3. What about Americans younger than 25? What can they do to better prepare for old age than their predecessors?

Now being labeled GenZ, the up and coming young generation is best positioned to enhance longevity and well-being across the life span. A future aim of the Sightlines project is to focus in on either end of the life span to better understand the oldest adults from whom we can learn the most about longer lives and engaging with youngest adults for whom we can create the most lasting positive change.

4. How did you come up with the Sightlines domains of Healthy Living, Financial Security, and Social Engagement?

Over 2014 and 2015, we convened experts in aging and well-being to ascertain which factors best predicted longer, better lives. We narrowed these down to specific actionable items –those that individuals and societies can reasonably do something about. Serendipitously, these items fell into three domains that aligned near perfectly with the three divisions of the Stanford Center on Longevity, which houses the Sightlines project. To learn more about the beginnings of the project, read the inaugural report or visit our Methods page.

5. The Sightlines project represents Healthy Living, Financial Security, and Social Engagement as separate pieces of well-being. Aren’t they interconnected? Why do you look at them separately?

These areas of well-being are absolutely interrelated, although how exactly they shape one another is still an open question. There are both practical and logistical reasons why this initial phase of Sightlines looked at these areas separately.

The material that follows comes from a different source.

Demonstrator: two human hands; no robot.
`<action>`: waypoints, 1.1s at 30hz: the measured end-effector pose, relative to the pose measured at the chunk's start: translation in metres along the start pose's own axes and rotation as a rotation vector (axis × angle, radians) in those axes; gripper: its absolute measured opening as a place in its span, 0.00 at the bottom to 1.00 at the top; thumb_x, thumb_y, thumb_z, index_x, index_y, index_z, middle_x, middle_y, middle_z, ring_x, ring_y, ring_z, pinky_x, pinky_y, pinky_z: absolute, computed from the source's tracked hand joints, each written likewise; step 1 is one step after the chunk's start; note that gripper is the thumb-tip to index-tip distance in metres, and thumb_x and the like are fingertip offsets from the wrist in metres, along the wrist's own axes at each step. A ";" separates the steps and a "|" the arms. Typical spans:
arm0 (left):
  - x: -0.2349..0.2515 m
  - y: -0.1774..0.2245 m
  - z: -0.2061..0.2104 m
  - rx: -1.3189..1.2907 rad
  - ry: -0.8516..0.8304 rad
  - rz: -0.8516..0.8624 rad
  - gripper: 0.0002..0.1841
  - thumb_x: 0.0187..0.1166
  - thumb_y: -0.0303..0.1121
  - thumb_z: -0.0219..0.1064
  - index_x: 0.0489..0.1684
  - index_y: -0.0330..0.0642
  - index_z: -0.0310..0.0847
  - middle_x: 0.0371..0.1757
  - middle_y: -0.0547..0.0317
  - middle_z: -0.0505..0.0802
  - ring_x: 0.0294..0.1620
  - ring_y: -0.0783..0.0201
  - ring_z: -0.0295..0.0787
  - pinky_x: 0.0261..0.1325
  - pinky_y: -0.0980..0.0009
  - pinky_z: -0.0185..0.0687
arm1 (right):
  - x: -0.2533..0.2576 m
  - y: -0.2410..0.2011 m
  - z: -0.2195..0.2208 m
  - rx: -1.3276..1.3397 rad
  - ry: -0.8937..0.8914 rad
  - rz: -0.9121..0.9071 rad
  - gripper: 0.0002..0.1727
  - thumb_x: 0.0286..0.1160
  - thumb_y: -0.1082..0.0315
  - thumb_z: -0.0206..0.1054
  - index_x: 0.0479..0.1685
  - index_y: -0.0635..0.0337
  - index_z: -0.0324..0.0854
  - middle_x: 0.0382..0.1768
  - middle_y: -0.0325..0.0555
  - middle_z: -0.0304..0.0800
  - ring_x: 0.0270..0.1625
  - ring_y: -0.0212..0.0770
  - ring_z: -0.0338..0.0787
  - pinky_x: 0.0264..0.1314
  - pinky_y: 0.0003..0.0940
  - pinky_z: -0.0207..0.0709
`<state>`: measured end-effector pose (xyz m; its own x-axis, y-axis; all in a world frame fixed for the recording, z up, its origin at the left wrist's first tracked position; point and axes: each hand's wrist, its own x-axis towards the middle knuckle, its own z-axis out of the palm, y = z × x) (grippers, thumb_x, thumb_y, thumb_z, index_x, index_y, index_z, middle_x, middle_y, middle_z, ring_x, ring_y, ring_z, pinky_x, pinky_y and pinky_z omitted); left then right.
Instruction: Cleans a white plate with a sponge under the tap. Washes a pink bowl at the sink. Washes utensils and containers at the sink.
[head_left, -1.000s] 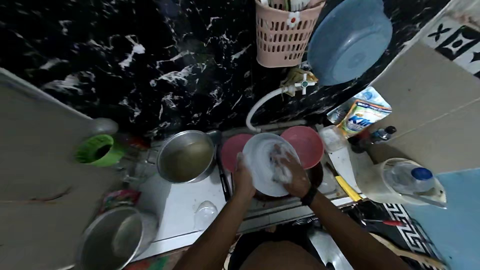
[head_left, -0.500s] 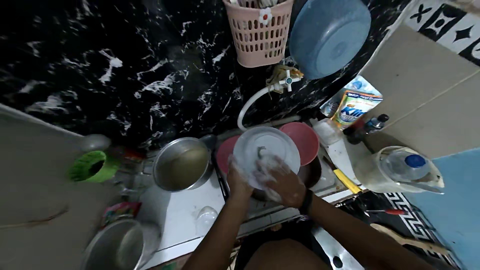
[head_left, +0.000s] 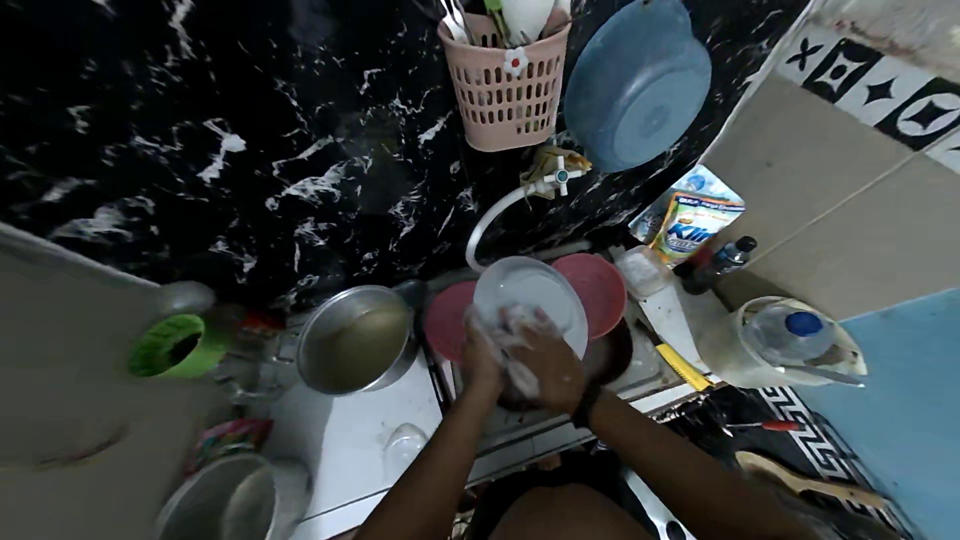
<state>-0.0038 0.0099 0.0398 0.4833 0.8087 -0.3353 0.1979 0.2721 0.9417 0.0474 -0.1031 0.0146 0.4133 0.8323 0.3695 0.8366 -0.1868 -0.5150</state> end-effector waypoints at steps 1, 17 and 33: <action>-0.010 0.003 -0.001 0.099 -0.043 0.003 0.27 0.97 0.39 0.36 0.81 0.26 0.65 0.73 0.33 0.80 0.71 0.52 0.79 0.75 0.57 0.73 | 0.019 -0.007 -0.011 0.013 -0.132 0.038 0.31 0.75 0.58 0.70 0.79 0.54 0.79 0.84 0.59 0.72 0.90 0.61 0.65 0.94 0.63 0.45; 0.035 -0.032 -0.038 0.173 -0.134 -0.003 0.30 0.97 0.43 0.33 0.89 0.33 0.57 0.84 0.37 0.72 0.84 0.50 0.69 0.84 0.52 0.64 | 0.006 0.015 -0.070 0.473 0.231 0.509 0.17 0.69 0.57 0.77 0.47 0.62 0.89 0.37 0.38 0.95 0.40 0.25 0.92 0.48 0.28 0.89; 0.027 -0.061 -0.067 0.057 -0.231 -0.212 0.30 0.81 0.28 0.68 0.82 0.34 0.63 0.66 0.43 0.86 0.61 0.59 0.89 0.62 0.62 0.88 | -0.002 0.056 -0.052 0.271 0.075 0.271 0.22 0.67 0.55 0.78 0.48 0.66 0.89 0.44 0.50 0.95 0.46 0.40 0.94 0.54 0.42 0.90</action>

First, various scientific disciplines and industries around the globe often focus on one of these areas based on what is most relevant to their interests, expertise, or bottom line. Economists and financial advisors, for example, will focus primarily on financial security and less so on social engagement. While there is most likely an underlying assumption that healthy living and social engagement play a role in financial security, these are rarely measured in concert when surveying individuals. We present these domains together, although in silos, based on the interests and information needs of our varied Sightlines audiences. Due to changes in technology, advances in science, and shifts toward corporate responsibility, however, we are beginning to witness a more integrative perspective on well-being across all of these sectors, which is promising! As a result, the future of Sightlines will begin to take a more cross-domain approach to projects and research reviews.

Second, and largely due to the first point, none of the nationally representative surveys we used in Sightlines measured all three domains in a single group of Americans across the entire adult life span. Thus, in this first phase, we were largely constrained by the data that were available. Going forward, we have begun the development of our own survey to address this exact limitation. The survey is intended to assess healthy living, financial security, and social engagement among the same group of individuals spanning the adult life span to determine the extent to which these areas are related and whether certain aspects of well-being matter more or less for better, longer lives.